I’ve been doing that for a long time; being naked in public gets easier with practice.
It also gets easier when I feel like I’m talking to friends. Even though this wall is public, and all my FB posts are public, and occasionally a random troll does wander in and has to get whacked with my mallet — for the most part, I know the people I’m talking to. And all day today, this birthday, I’ve been reminded of who those people are.
With every birthday message that comes in, I’m reminded that someone cared enough to pause in all their difficulties and anxieties and wish me a happy birthday. People from elementary school, high school, college, grad school. Lots of SF/F writers — the tribe of my heart. The queer writers too, and the South Asian writers. The poets and the artists. My students.
And of course, all of my relatives, and my extended Sri Lankan family, kith and kin. And more recently, my neighbors, the ones who have watched my kids grow up, or walked past my house and garden, or come to a community event I hosted, or somehow got enough of a sense of me to vote for me and trust me to try to take care of them, to the best of my ability. I did try. I hope I didn’t get too much wrong.
It’s been like — little hugs, all day long. And I’m tearing up now, and that’s okay, sometimes tears are good.
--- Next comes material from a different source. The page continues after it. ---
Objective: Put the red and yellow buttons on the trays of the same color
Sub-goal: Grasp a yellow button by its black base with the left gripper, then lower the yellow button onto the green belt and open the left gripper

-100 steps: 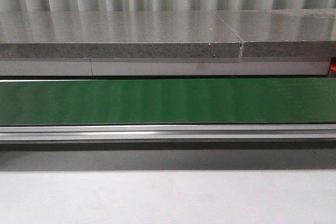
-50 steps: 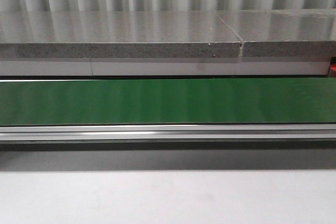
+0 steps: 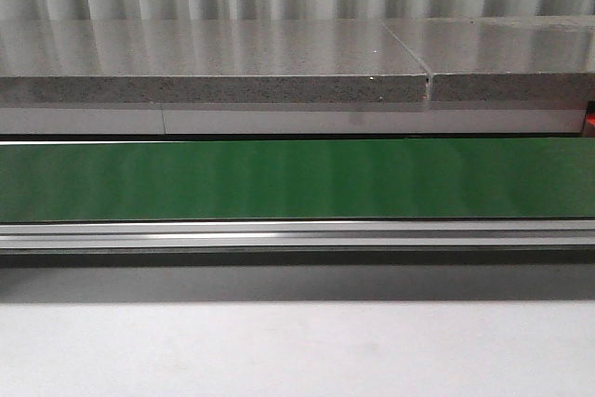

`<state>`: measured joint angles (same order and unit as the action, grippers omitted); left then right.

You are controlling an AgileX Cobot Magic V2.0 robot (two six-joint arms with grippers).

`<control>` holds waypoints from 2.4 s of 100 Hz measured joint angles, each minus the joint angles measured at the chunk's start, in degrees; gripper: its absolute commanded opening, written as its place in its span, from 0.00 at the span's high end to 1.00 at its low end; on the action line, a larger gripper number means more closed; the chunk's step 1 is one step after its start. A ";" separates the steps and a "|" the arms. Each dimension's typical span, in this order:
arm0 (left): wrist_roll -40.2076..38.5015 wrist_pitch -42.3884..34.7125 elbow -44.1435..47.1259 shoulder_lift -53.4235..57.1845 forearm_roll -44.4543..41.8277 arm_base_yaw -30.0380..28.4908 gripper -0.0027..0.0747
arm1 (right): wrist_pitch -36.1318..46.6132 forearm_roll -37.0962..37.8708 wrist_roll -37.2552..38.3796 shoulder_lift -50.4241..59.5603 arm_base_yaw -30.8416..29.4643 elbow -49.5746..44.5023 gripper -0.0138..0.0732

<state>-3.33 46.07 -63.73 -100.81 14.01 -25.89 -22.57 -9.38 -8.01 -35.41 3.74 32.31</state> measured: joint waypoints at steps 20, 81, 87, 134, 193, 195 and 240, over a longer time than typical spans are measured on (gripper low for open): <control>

I just wanted you to know, in this very hard year for all of us, how much I appreciate you and your kindness.
I worked my shift at the Shops today, and as I was leaving, I told a customer outside that it was my birthday, and that she should help herself to a present from the grab bag. It’s been the best part of my birthday so far, giving little presents to total strangers. A bookmark, a bit of soap or bath salts, a tiny clay pendant or earrings.
People were surprised, and a little reluctant sometimes, so I ended up doing a lot of explaining that it was a hobbit tradition, to give other people presents on your birthday, but eventually, they generally took something out of the bag and seemed happy, which made me happy.
I wasn’t sure if this particular woman understood me — she’d been speaking Spanish very fast to her partner, and so I tried to explain in Spanish, but I ended up stumbling over the word for birthday — cumpleaños, I hope, and for present — regalo, I think. She seemed to understand enough, because this look of delight spread over her face, and she wished me a very happy birthday, and then reached out and pulled me into such a nice hug. I wasn’t expecting that, but it was lovely.
I could use more hugs. I suspect we all could.
Let us be generous to each other. Let us reaffirm our bonds, and make new ones. Let us take care of each other.
Let us remember to wish our community members joy.
Let us remember that all children are our children.
In the end, we are all one community.
P.S. Yes, that’s a wreath on my head. There was a slow bit at the Shops, so I decided I needed a birthday crown.

I always appreciate your reflections about integrating the broader world’s grief and injustice with everyday work and presence. They always feel like little pieces of a map towards not getting too lost in either. Happy birthday, belatedly!